With the Homer API the world is your oyster in terms of functionality, all the features of the Web UI are exposed on the API as the Web UI just uses the API (something I wish was more common!).

Using the Swagger based API docs you can see examples of how to achieve everything you need to, and if you ever get stuck, just fire up Wireshark and do it in the Homer WebUI for an example of how the bodies should look.

Thanks to the Homer team at QXIP for making such a great product!

Failures in cobbling together a USSD Gateway

One day recently I was messing with the XCAP server, trying to set the Call Forward timeout. In the process I triggered the UE to send a USSD request to the IMS.

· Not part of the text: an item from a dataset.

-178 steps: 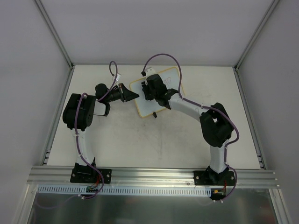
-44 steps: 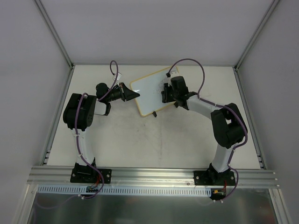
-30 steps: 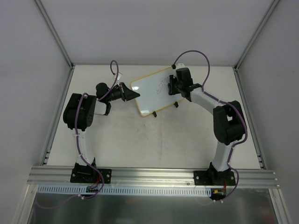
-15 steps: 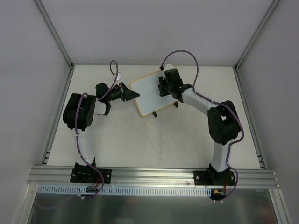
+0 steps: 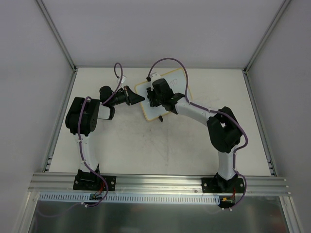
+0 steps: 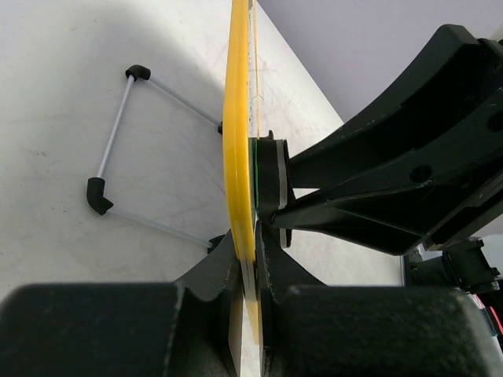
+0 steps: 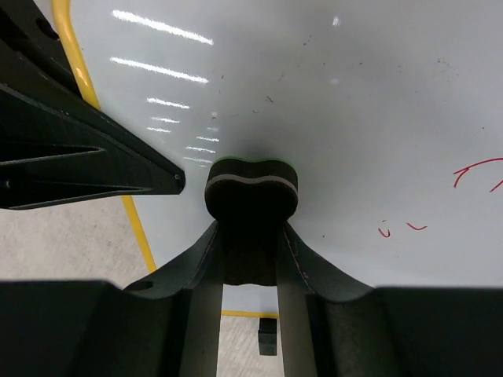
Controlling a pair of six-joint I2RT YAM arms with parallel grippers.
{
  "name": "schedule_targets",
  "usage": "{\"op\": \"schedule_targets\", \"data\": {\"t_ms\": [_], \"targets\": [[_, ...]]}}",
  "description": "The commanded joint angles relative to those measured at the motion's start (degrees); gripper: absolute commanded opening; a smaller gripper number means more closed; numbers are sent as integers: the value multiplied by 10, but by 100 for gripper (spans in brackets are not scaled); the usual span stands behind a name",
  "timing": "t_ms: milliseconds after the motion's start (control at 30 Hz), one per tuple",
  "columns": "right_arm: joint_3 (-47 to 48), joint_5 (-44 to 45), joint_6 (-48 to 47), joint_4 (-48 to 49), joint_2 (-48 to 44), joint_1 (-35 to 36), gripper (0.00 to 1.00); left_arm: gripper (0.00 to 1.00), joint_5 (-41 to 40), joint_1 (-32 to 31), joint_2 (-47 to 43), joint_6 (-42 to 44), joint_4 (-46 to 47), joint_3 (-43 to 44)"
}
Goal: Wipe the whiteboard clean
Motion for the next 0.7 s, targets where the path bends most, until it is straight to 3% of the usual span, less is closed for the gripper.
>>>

Huh, I thought, “I wonder how hard it would be to build a USSD Gateway for our IMS?”, and this my friends, is the story of how I wasted a good chunk of my weekend trying (and failing) to add support for USSD.

You might be asking “Who still uses USSD?” – The use cases for USSD are pretty thin on the ground in this day and age, but I guess balance query, and uh…

But this is the story of what I tried before giving up and going outside…

Routing

First I’d need to get the USSD traffic towards the USSD Gateway, this means modifying iFCs. Skimming over the spec I can see the Recv-Info: header for USSD traffic should be set to “g.3gpp.ussd” so I knocked up an iFC to match that, and route the traffic to my dev USSD Gateway, and added it to the subscriber profile in PyHSS:

  <!-- SIP USSD Traffic to USSD-GW-->
        <InitialFilterCriteria>
            <Priority>25</Priority>
            <TriggerPoint>
                <ConditionTypeCNF>1</ConditionTypeCNF>
                <SPT>
                    <ConditionNegated>0</ConditionNegated>
                    <Group>1</Group>
                    <SIPHeader>
                      <Header>Recv-Info</Header>
                      <Content>"g.3gpp.ussd"</Content>
                    </SIPHeader>
                </SPT>                
            </TriggerPoint>
            <ApplicationServer>
                <ServerName>sip:ussdgw:5060</ServerName>
                <DefaultHandling>0</DefaultHandling>
            </ApplicationServer>
        </InitialFilterCriteria>

Easy peasy, now we have the USSD requests hitting our USSD Gateway.

The Response

I’ll admit that I didn’t jump straight to the TS doc from the start.

The first place I headed was Google to see if I could find any PCAPs of USSD over IMS/SIP.

And I did – Restcomm seems to have had a USSD product a few years back, and trawling around their stuff provided some reference PCAPs of USSD over SIP.

So the flow seemed pretty simple, SIP INVITE to set up the session, SIP INFO for in-dialog responses and a BYE at the end.

With all the USSD guts transferred as XML bodies, in a way that’s pretty easy to understand.

Being a Kamailio fan, that’s the first place I started, but quickly realised that SIP proxies, aren’t great at acting as the UAS.

So I needed to generate in-dialog SIP INFO messages, so I turned to the UAC module to generate the SIP INFO response.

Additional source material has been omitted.